アートで生きる①
ビデオアーティスト
wally/じおらま富山。さん
看護師からビデオアーティストに転身し、富山の風景をミニチュア風に撮影する「じおらま富山。」で注目を集めるWally。
「SNSで世界を狙う」という戦略を練り上げ、フォロワー数は8万人を超える。
海外のアートイベント出展など着実に実績を積み重ねている。SNSを駆使して独自の映像を発表するクリエイターの素顔に迫った。
世界を目指す道筋
今は世界のSNSユーザーから関心を持たれていますが、どんな高校時代でしたか。
バスケ部に所属していましたけど、本気で打ち込んでいたのはバンド活動でしたね。ギターボーカルです。中学2年から始めて、最初はコピーバンドでしたが、すぐに自分で曲を作りたいと思うようになりました。それで音楽理論も独学で勉強しました。大学生の時にはCDも作りました。
勉強家なんですね。
当時は売れている音楽のコード進行を研究したり、どうやったら人の心が動くのかを分析していました。本当に音楽で売れたかったんですよ。自分なりに理論を理解してからは、曲が次々と作れるようになった。今思えば、この時期に身に付いた「攻略法を見つける」という考え方は、今の活動にも直結していますね。どんな映像を人は魅力的に感じるのか。それは、かなり考えて撮影しています。SNSでもYouTubeでも人の心を動かすロジックがあります。何も考えずに作って、発表してもダメです。

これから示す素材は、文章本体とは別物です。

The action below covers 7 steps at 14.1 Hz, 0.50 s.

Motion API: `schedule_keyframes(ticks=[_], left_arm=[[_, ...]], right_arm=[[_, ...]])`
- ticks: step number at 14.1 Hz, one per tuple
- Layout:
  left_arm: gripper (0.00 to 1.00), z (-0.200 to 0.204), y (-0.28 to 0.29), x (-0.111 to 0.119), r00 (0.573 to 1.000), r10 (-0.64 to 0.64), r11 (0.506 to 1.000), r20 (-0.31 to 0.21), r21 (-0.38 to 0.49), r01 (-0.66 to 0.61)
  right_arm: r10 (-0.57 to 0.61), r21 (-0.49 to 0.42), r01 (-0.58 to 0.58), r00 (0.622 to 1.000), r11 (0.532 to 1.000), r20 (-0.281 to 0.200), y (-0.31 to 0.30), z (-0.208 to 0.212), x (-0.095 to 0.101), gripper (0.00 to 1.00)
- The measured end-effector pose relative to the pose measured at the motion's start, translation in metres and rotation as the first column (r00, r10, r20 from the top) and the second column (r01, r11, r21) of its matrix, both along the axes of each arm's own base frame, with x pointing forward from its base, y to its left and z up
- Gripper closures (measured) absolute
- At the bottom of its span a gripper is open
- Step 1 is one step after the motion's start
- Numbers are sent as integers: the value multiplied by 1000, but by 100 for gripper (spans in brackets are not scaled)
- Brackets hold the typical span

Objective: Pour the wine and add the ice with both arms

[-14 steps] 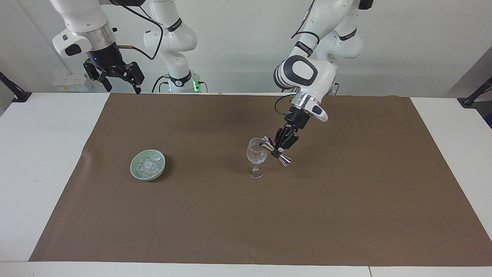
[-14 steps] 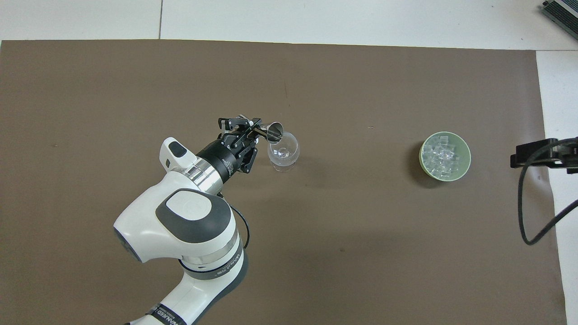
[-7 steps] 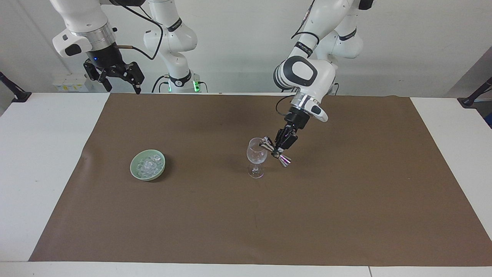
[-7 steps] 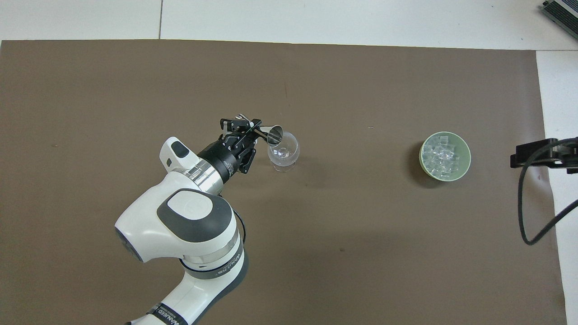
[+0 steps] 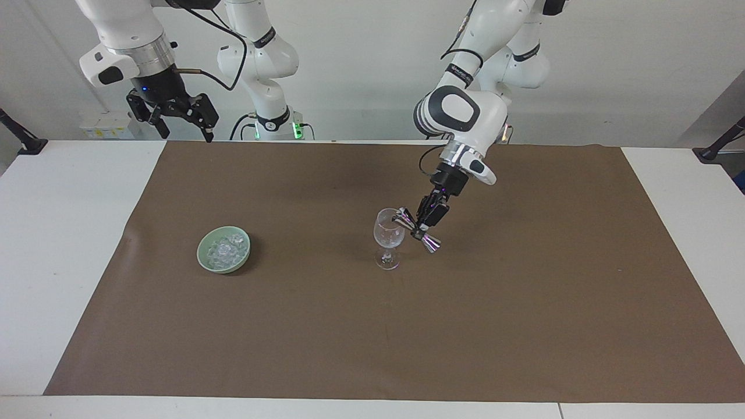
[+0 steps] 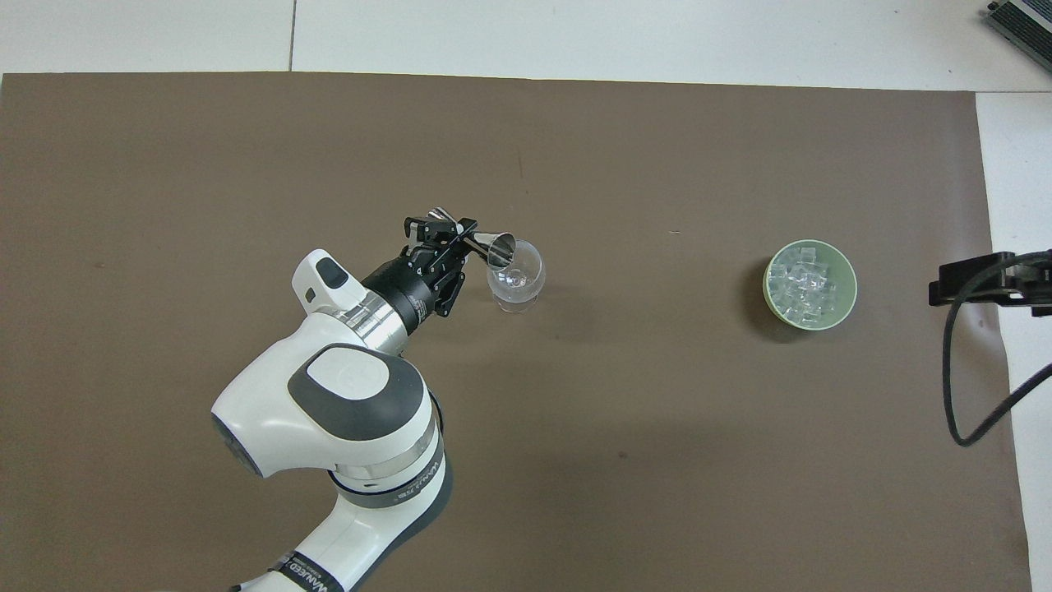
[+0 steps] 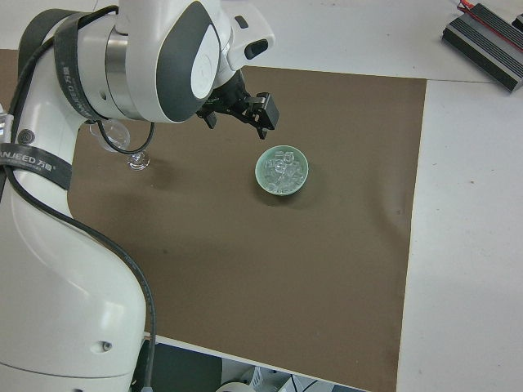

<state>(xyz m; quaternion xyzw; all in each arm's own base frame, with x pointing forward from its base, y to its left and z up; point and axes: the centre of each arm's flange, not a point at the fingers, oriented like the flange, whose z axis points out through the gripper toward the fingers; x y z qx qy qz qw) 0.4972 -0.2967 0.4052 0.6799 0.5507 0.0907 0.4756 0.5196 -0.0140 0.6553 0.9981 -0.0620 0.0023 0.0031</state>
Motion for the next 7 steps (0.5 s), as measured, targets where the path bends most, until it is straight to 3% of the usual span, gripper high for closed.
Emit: schedule_keyframes(ticks=[7], left_arm=[[79, 1, 1, 0, 999, -21, 999, 28, 38, 20]], right_arm=[[0, 0, 0, 1000, 1000, 0, 0, 0, 0, 0]])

その後、大学の経済学部から看護師、そして映像クリエイターへと転身されていますよね。
まず大学の先輩たちが会社に入って転勤を繰り返している姿を見て不安になったんですよ。自分の働く場所すら選べない仕事はどうなのかって。看護師なら自分の技術で職場を選べる。その後、看護師の仕事をしつつ、趣味で動画を作り始めて今に至ります。自分の技術や発想で勝負できる世界を求めていたというのもあります。
動画制作のきっかけは?
コロナ禍で外出できなかった時、YouTubeばかり見ていました。そこで海外の「ビデオグラファー」と呼ばれるちょっとした機材で映画のような映像を撮る人たちの存在を知りました。彼らに憧れて、小型のアクションカメラを買ったのがスタートです。それで遊んでいるうちに、「いける」という直感があったんです。
まず自身のInstag ramのフォロワー数を5千人程度まで増やし、ある程度の数字的な信頼性を作りました。それで最初は美容院に無料で広告用の動画を撮影させてもらって、業界で認知してもらいました。結局「お金を払ってでも作りたい」というお客さんが出てくるようになりました。
そういった動画制作で食べられるようになったんですが、こういうのって修正が多いんですよ。だったらアーティストとして自分の作品を発表して、それで稼げるようになったらって思ったんです。自分なりにSNSを研究すれば、世界が目指せるという筋道もなんとなく見えていた。2024年は「じおらま富山。」の活動を定着させる年とするつもりだったけど、思いのほか企業や行政からの依頼が相次いでいます。
富山という地方を拠点にしています。それは不利になりませんか。
正直、本来僕の現在の撮影方法であれば人がたくさんいるところの方が良い映像になるんですが、そこは技術でなんとか(笑)。今はどこからでも世界に向けて発信できる時代です。パイを広げようと思えば、広げられる。例えば僕の動画に触れて100人に1人がファンになってもらえるとしたら、その母数を増やせばいい。そのためのSNSです。僕のフォロワーの8割は海外です。作り手側の力量や戦略次第でどうにでもなります。
アーティストとして生きていくことを考えている高校生へのメッセージをお願いします。
アーティストとしての活動はレールから外れる危険性や面白さと背中合わせです。正直に言うと、安易にはおすすめできません。僕自身は、完全な戦略がないと一歩目を踏み出せない性格なんです。戦略が見えれば見えるほど、リスクも見えてくる。それを消せるだけのスキームや作戦がないと前に進めない。ただ、その分野で本気で戦略を立てられる人なら、可能性は必ずあると思います。
wally/じおらま富山。
ビデオアーティスト
wally/じおらま富山。1990年生まれ、射水市出身。福井県立大学経済学部卒業後、看護師として勤務。2020年から動画制作を始め、23年11月より「じおらま富山。」を開始。ミニチュア風の映像表現で国内外から注目を集める。フォロワー数は8万人を超える。
※掲載内容とプロフィール情報はFuture 2025[進学・オシゴト版]2025.3.12時点のものです。